▸ **WHAT IS NEEDED**: Filter the records below down to lines containing "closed".

▸ **INFORMATION PROVIDED**:
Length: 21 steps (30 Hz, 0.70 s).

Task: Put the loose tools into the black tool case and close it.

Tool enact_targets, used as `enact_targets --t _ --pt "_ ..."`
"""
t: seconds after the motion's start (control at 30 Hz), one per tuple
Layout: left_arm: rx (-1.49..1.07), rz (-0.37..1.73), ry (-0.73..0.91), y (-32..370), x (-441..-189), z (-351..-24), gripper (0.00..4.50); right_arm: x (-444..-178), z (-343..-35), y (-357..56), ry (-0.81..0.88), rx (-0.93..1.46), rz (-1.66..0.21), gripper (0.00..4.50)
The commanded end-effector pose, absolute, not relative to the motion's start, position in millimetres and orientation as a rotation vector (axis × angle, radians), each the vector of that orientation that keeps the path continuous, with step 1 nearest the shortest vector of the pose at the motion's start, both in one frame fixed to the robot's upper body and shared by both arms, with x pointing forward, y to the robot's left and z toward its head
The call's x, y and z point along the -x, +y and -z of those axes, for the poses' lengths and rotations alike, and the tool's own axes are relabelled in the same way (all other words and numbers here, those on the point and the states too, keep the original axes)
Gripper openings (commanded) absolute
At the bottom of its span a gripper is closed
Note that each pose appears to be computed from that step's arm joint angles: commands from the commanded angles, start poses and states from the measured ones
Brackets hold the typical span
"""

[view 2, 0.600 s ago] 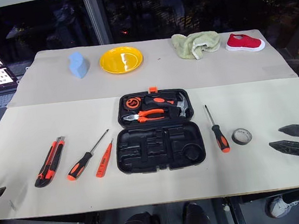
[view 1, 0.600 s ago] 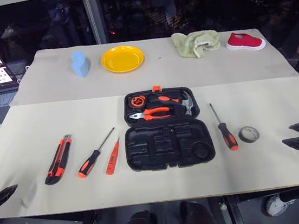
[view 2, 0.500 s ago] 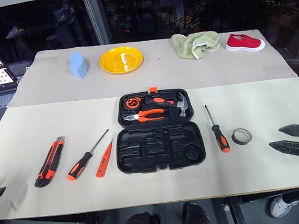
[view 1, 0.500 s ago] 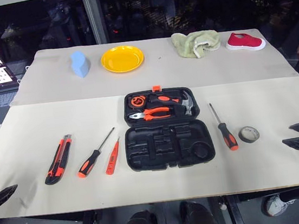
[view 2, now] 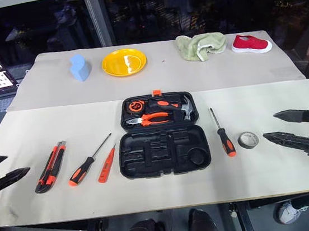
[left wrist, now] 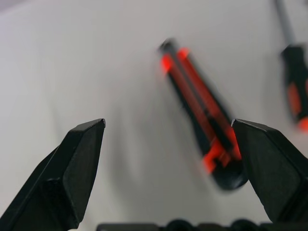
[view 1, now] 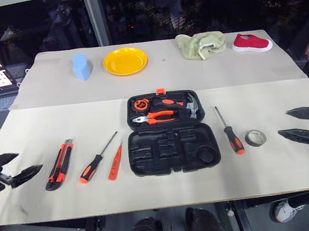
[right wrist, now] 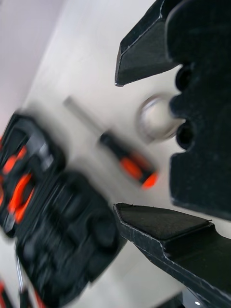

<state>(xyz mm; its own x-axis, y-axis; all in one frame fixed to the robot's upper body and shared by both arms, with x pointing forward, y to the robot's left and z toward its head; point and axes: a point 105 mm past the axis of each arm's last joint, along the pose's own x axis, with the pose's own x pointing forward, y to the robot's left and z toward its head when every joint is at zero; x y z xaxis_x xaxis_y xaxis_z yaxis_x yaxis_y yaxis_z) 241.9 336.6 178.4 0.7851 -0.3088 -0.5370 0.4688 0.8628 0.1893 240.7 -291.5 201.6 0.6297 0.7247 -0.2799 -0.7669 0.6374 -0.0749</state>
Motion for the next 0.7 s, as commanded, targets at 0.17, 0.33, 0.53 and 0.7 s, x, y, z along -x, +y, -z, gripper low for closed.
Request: enact_targets --t 0.17,0.33,0.53,0.7 --pt "-0.354 0.543 0.701 272.2 -251.2 -174.8 4.5 -215.6 -218.0 -188.3 0.099 0.271 -1.171 4.49" --pt "-0.411 0.569 0.759 257.0 -258.1 -163.8 4.5 -202.5 -217.1 -141.9 0.04 0.279 -1.306 4.49" --pt "-0.494 0.577 0.846 251.1 -262.1 -142.5 4.5 -200.4 -218.5 -115.0 -0.012 0.255 -1.362 4.49" --pt "-0.496 0.581 0.896 245.3 -272.1 -128.0 4.5 -199.7 -216.6 -97.6 -0.038 0.221 -1.388 4.49"
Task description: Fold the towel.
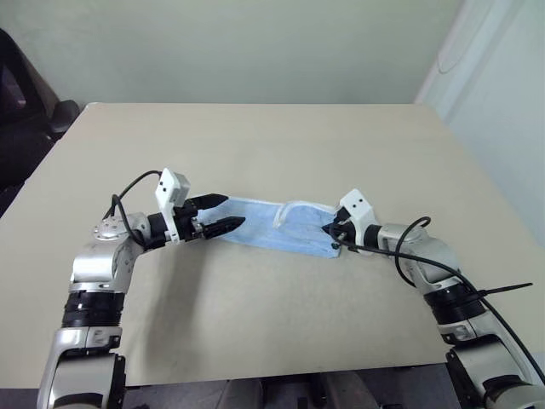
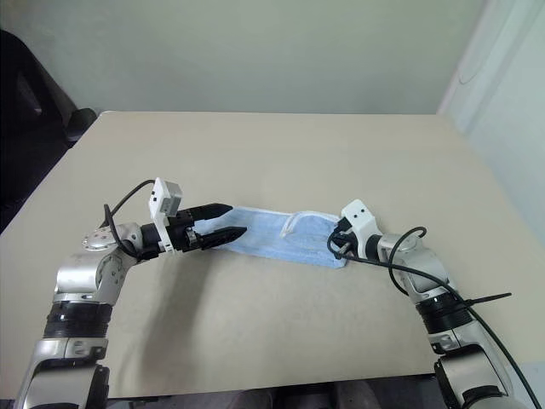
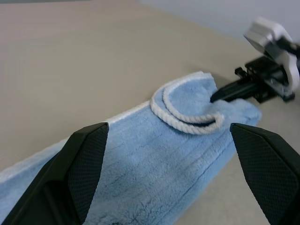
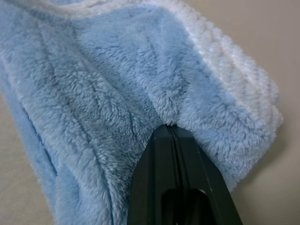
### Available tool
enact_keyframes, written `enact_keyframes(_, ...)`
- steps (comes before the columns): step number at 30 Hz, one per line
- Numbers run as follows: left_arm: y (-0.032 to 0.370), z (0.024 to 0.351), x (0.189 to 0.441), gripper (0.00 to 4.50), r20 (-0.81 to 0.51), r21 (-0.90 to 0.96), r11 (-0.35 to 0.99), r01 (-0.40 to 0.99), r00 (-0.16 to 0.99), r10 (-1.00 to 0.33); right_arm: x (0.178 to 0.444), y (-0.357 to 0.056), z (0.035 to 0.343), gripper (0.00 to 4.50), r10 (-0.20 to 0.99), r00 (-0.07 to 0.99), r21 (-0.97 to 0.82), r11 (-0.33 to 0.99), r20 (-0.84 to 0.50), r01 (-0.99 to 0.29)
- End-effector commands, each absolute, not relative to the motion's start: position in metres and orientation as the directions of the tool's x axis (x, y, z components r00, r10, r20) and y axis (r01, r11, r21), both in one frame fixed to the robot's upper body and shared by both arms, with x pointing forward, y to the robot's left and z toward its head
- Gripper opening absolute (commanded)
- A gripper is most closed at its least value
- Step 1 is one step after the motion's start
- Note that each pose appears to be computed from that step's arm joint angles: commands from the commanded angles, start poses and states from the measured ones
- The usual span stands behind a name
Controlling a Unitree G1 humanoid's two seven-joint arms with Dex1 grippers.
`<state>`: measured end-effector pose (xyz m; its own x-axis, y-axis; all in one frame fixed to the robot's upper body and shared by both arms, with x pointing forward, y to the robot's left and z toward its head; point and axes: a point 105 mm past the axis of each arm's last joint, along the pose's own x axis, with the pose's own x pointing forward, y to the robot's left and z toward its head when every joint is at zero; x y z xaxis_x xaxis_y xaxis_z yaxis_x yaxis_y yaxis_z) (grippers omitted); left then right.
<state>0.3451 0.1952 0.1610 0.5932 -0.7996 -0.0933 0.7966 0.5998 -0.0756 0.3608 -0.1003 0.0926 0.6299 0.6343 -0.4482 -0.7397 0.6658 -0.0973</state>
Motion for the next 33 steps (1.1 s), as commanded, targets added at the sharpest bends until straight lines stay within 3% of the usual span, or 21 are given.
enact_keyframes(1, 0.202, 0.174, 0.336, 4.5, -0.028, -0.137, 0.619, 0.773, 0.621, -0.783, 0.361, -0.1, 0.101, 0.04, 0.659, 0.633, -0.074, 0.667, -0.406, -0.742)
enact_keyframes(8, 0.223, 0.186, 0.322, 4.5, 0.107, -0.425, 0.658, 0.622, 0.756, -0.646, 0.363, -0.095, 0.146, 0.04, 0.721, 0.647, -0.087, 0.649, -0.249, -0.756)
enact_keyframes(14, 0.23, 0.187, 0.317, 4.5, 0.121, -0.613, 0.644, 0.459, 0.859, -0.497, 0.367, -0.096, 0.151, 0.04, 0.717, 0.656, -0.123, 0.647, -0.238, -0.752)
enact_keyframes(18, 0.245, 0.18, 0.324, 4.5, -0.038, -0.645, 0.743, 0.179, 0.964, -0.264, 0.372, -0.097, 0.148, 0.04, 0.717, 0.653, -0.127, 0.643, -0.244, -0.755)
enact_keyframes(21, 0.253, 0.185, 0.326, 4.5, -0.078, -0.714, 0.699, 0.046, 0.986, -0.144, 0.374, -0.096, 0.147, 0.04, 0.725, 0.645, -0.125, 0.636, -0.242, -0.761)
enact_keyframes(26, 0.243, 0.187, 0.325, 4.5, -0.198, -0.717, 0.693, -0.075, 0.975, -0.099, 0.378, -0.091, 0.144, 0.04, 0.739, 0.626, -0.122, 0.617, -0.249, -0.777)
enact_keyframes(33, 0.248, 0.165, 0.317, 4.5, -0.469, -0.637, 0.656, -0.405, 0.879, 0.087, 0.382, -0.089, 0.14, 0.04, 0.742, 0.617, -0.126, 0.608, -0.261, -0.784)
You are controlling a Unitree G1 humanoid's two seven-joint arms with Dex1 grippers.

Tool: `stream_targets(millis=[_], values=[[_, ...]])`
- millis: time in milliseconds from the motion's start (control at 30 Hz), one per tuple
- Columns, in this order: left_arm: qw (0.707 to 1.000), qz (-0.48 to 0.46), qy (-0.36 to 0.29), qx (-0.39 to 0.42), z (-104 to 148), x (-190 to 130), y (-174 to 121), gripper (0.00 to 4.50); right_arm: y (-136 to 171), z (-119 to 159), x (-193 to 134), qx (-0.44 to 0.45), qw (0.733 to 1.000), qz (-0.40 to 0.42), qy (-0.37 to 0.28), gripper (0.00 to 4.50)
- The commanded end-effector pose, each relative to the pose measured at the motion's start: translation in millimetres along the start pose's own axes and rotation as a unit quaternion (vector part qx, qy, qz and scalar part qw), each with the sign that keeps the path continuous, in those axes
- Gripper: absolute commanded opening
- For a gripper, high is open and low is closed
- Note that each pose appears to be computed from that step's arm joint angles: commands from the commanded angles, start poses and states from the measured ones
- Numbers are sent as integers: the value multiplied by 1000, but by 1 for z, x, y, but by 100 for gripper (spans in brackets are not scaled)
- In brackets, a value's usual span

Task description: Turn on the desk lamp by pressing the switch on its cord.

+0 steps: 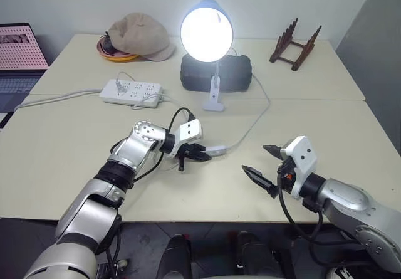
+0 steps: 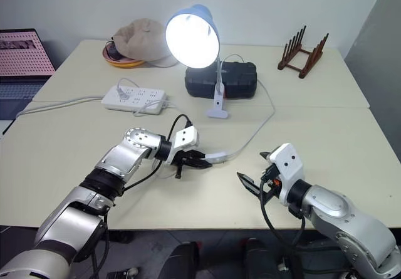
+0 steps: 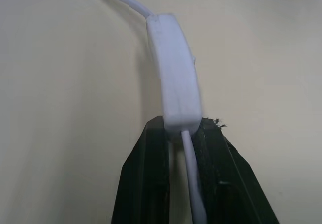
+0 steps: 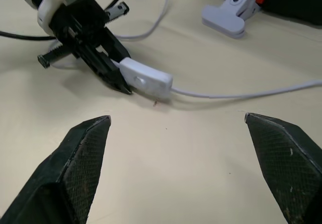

▸ **WRITTEN SOLUTION**:
At the bottom of its span a gripper is closed
Motion for the next 0.7 s, as commanded, targets at 0.17, 0.33, 0.53 and 0.7 s, x, y, z along -x, +y, -z, gripper low for closed.
- A gripper is most closed at its least value
- For a gripper, high is open and low is closed

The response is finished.